The Browns continued to lose games and money and by 1953 Mr.Veeck was maneuvering to get out. "I knew we were dead in St. Louis when Gussie Busch with all that money bought the Cardinals. We couldn't compete."
Mr. Veeck got a temporary financial fix by selling Sportsman's Park to Busch for $800,000 and then turned his eyes toward Baltimore, only to be slapped down by the votes of AL club owners. He sold the team to Baltimore interests.
For the next few years he retired to his farm in Easton, Md., inappropriately named "Tranquility." In addition to Mr. Veeck and his wife, "Tranquility" was headquarters for most of his nine children from two marriages, various breeds of dogs, a chicken flock and various assorted animals. Also it was a mecca for a stream of visitors curious about Veeck's life in retirement.
At "Tranquility" Mr. Veeck also resumed his love affair with books, explaining, "I was a Kenyon College drop-out." He doted on Shakespeare and Will Durant's seven volumes on The Story of Civilization. He was a regular book reviewer for the Chicago Tribune and other newspapers, and with writer Ed Linn, authored his biography, "Veeck as in Wreck."
He also went on the lecture circuit and took a one-year turn as commentator on Roone Arledge's Wide World of Sports for ABC. He found time too, to testify for Curt Flood in that player's defiance of baseball's reserve clause, further angering the clubowners.
In 1969, he was coaxed out of retirement to operate the Suffolk Race Track in Boston by owners who valued his promotional talents.
Though new to the business, Mr. Veeck pumped up interest in Suffolk by eliminating the clubhouse and making it a one-price track, declared all pay toilets to be no-charge conveniences and otherwise won the fans' approval.
"I had to read up on racing quickly," Mr. Veeck said. So he wrote to his favorite Brentano's in his native Chicago, ordering every book it had on horses. "They sent me 20 volumes. Some of them were very helpful," Mr. Veeck said, "but I doubt I reaped any benefits from the illustrated 'Black Beauty' they sent along from their juvenile department."
He entertained Suffolk fans with a Lady Godiva Handicap for female drivers, and for male and female jockeys he concocted a Guys and Dolls Handicap. Then he imported from Hollywood some of the props from Ben Hur and staged a bona fide chariot race on the Suffolk track.
When, in 1971, he fell out with the owners despite the track's success, Mr. Veeck noted his experience in racing by writing what he liked to call "the definitive on Suffolk." He impishly titled it "Thirty Tons a Day," an allusion to the daily output of the 1,600 horses stabled there.

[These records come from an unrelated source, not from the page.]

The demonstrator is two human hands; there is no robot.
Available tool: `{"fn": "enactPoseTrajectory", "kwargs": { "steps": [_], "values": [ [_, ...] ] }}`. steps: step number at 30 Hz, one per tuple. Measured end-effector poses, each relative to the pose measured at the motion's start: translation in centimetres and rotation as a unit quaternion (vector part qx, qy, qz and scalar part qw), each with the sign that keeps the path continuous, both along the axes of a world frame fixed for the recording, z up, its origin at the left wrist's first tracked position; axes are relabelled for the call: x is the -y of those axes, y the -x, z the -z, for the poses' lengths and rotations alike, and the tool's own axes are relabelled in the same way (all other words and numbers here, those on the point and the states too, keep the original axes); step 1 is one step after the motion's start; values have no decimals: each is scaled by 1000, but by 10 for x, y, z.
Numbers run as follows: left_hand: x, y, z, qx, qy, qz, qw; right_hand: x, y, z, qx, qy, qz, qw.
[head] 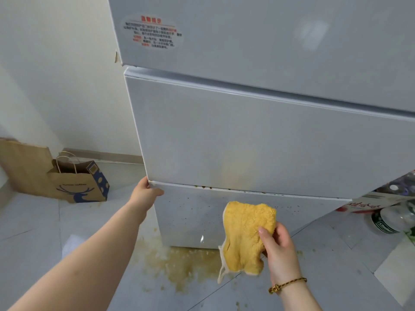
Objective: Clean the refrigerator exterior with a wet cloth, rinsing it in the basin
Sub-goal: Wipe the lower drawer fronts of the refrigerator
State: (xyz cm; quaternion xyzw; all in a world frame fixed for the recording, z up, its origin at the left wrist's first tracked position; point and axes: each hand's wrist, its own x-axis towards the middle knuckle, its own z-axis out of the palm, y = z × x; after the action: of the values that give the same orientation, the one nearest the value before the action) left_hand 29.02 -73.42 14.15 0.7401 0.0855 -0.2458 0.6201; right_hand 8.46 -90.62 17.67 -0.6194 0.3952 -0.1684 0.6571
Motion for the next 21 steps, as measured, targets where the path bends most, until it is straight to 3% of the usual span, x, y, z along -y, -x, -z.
{"fn": "enactPoseTrajectory", "kwargs": {
  "steps": [5, 14, 18, 21],
  "values": [
    [-12, -9, 11, 65, -94, 75, 991, -2, 8, 4, -17, 58, 56, 997],
    [-33, 21, 1, 120, -137, 87, 979, -3, -10, -8, -10, 162, 169, 972],
    [-52, 52, 10, 124, -125, 95, 980, -24, -35, -4, -2, 237, 116, 965],
    [-61, 64, 16, 116, -134, 117, 977, -43, -52, 14, -62, 398, 27, 915]
  ]
}}
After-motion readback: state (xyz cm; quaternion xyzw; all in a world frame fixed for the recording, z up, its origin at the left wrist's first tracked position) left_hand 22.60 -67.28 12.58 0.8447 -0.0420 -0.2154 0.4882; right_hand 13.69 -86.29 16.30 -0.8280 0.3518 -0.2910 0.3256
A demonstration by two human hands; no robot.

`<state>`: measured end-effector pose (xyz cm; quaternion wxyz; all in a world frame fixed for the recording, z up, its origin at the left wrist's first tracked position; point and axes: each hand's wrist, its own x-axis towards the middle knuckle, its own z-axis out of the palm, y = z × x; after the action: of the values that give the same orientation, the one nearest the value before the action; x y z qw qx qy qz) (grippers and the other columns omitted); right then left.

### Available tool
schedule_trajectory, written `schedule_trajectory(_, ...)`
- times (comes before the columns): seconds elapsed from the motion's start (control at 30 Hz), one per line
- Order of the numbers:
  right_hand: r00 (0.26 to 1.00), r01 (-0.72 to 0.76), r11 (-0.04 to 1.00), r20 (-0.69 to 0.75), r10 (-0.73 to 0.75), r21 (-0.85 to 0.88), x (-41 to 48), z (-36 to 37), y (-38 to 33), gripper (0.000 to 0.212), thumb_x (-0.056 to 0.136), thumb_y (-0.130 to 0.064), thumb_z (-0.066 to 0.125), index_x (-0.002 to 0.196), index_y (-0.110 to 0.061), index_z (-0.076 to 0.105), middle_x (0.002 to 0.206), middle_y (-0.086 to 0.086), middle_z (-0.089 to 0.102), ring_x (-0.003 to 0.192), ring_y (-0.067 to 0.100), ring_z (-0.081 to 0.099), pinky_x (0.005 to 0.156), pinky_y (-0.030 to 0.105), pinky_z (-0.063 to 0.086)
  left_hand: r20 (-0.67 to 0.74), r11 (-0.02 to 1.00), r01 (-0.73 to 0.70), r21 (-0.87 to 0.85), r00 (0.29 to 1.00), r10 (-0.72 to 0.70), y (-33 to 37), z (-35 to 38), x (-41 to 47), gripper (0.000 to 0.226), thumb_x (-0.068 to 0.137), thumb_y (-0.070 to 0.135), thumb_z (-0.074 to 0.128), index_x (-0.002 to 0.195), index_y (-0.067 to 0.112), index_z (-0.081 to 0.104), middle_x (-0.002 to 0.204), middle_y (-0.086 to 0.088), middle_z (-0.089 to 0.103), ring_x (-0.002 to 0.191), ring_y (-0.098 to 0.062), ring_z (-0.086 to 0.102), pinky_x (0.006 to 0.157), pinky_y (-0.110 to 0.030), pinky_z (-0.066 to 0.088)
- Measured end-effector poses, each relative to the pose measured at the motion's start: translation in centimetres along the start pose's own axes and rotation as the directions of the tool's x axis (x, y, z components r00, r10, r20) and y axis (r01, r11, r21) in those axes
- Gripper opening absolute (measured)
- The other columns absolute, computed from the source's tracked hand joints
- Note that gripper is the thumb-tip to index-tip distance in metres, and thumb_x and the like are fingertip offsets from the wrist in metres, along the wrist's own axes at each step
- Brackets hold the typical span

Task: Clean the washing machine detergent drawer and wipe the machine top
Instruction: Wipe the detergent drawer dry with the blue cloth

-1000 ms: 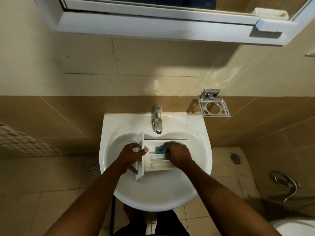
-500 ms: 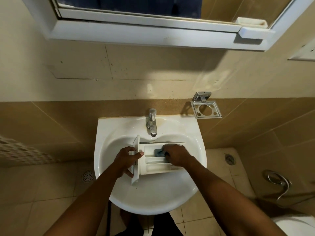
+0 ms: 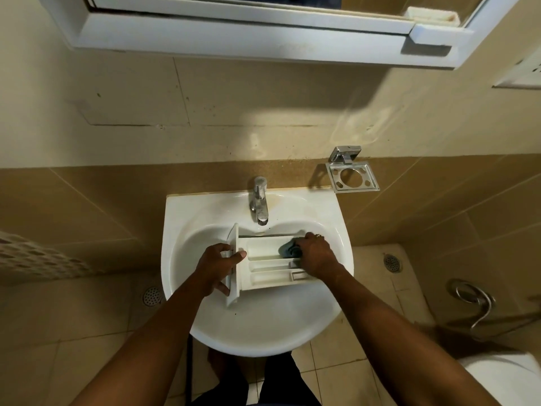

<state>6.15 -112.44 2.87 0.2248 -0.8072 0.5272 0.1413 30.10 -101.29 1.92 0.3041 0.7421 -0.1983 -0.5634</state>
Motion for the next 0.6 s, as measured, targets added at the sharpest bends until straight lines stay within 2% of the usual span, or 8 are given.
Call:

He was coaxed back into baseball in 1975 by the opportunity to rebuy the White Sox, 14 years after after selling that same team for what he said were "reasons of health." With his longtime friend Hank Greenberg as his chief partner, he operated the White Sox until 1980 when he sold for $20 million the franchise his group had bought five years before for $7 million.
Survivors include his wife; four daughters, Marya, Lisa, Juliana and Ellen Maggs; four sons, Michael, Gregory, Christopher and Peter; six grandchildren; and a sister, Margaret Ann Krehbiel.